### What you are asked to do
The records sit below. Return every line in them that holds the word "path".

### Collection entries
____________________
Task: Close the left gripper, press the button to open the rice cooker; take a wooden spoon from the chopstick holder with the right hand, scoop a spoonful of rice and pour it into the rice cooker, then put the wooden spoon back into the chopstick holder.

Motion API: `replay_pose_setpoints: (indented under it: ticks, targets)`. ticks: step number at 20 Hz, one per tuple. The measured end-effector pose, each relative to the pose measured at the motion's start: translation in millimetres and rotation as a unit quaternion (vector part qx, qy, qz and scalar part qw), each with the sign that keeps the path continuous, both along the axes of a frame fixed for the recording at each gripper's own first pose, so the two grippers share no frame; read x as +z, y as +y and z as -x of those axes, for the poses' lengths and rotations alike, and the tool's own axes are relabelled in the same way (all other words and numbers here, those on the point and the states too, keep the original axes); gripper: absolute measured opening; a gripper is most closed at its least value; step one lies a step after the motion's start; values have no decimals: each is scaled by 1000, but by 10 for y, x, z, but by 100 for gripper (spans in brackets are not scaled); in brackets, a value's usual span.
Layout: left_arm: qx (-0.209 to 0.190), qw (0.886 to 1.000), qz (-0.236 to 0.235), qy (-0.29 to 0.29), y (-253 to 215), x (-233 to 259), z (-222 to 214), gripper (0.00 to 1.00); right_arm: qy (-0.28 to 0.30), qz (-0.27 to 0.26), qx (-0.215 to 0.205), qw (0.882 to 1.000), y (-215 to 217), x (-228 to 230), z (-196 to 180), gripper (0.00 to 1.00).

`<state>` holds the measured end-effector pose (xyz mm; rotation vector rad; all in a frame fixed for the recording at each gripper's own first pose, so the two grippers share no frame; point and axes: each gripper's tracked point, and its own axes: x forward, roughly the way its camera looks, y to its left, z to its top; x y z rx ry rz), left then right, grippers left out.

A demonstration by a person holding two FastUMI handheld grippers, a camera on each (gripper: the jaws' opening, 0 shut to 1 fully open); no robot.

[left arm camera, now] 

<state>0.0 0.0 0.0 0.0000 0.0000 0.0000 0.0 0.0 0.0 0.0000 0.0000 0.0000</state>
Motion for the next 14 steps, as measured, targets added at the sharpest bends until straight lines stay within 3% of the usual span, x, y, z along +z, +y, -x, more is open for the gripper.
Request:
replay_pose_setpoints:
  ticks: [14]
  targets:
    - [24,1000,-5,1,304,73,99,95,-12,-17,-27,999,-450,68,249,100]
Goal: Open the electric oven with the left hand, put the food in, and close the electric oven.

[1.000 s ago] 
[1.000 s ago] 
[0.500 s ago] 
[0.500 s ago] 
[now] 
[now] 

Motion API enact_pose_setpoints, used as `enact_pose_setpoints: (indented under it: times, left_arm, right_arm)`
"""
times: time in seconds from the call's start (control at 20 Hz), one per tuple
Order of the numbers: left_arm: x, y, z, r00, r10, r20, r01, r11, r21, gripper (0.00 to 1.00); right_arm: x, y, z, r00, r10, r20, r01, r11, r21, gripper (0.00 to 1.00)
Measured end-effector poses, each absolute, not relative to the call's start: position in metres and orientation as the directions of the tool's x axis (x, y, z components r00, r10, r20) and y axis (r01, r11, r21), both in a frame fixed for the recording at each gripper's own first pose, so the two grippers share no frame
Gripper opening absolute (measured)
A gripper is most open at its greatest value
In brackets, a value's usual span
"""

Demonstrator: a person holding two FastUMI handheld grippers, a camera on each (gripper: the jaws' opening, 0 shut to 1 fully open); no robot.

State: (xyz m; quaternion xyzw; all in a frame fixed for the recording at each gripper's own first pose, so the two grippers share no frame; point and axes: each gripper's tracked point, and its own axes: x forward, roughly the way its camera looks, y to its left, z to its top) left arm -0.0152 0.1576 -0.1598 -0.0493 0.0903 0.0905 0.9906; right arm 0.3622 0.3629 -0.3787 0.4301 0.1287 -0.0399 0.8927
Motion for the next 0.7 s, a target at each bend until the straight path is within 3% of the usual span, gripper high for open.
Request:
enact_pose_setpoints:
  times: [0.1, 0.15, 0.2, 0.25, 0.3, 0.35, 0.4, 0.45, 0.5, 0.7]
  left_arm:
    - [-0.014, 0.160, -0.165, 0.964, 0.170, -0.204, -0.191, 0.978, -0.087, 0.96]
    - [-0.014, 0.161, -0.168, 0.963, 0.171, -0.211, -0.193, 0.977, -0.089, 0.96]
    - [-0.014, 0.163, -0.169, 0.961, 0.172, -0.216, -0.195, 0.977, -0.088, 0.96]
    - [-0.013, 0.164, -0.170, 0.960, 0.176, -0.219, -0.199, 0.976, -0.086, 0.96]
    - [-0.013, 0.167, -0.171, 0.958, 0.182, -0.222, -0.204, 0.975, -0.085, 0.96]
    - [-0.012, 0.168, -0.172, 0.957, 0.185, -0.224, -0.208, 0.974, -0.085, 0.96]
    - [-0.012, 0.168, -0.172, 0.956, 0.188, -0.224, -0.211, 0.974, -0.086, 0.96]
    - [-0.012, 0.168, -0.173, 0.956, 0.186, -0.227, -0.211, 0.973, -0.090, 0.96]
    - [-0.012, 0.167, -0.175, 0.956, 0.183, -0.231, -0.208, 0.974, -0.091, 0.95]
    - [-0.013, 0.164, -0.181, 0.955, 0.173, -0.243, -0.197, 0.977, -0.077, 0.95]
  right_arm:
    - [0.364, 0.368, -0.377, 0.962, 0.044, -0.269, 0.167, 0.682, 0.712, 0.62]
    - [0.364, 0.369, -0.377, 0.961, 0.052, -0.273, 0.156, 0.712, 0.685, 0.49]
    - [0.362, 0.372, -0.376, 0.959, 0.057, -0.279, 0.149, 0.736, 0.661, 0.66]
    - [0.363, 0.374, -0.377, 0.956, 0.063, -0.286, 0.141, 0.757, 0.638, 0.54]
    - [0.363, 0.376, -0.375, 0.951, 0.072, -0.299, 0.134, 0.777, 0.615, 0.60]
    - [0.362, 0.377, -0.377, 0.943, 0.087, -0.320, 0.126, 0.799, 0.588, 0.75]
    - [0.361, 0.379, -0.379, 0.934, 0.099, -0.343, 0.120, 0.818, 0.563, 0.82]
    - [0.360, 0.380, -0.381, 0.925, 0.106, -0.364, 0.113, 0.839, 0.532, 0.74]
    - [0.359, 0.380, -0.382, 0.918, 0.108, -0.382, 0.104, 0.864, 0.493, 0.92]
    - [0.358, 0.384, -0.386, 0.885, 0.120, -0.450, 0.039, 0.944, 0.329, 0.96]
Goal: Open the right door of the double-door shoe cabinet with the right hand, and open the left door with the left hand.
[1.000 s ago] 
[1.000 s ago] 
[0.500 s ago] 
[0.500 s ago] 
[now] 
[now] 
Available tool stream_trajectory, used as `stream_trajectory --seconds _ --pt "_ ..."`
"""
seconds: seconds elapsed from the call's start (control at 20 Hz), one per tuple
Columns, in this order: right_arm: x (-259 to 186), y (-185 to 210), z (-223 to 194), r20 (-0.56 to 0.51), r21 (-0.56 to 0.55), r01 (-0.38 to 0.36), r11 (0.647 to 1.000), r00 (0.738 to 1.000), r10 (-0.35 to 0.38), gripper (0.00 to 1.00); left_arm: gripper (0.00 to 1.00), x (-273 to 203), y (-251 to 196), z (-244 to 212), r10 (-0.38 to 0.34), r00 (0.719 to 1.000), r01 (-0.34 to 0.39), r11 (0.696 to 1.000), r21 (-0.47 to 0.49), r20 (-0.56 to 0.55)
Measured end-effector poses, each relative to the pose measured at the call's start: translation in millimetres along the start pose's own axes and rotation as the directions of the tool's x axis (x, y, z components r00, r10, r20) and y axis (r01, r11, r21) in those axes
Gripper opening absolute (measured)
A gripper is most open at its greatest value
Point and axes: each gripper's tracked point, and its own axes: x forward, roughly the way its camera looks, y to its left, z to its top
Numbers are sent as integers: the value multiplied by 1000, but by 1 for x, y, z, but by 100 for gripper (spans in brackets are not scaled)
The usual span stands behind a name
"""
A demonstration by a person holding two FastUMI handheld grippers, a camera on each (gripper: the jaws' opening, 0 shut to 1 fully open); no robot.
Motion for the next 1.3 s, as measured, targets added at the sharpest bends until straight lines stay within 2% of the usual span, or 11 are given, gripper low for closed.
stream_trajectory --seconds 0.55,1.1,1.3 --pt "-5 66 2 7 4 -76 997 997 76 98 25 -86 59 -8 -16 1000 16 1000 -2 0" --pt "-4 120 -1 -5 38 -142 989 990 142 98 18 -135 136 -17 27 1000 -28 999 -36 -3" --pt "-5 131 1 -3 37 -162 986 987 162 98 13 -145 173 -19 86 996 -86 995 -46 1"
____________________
### Response area
Motion API: `replay_pose_setpoints: (indented under it: ticks, targets)`. ticks: step number at 20 Hz, one per tuple. The measured end-effector pose, each relative to the pose measured at the motion's start: translation in millimetres and rotation as a unit quaternion (vector part qx, qy, qz and scalar part qw), each with the sign that keeps the path continuous, both along the axes of a frame fixed for the recording at each gripper's own first pose, so the two grippers share no frame; read x as +z, y as +y and z as -x of those axes, for the poses' lengths and rotations alike, and the tool's own axes are relabelled in the same way (all other words and numbers here, those on the point and the states too, keep the original axes); gripper: absolute measured opening; a gripper is most closed at its least value; step one lies a step after the motion's start; values have no decimals: each is scaled by 1000, but by 10 for y, x, z, but by 100 for gripper (spans in brackets are not scaled); in brackets, a value's usual span.
Motion for the next 0.7 s, a target at each bend until the straight path is within 3% of the usual span, gripper high for open.

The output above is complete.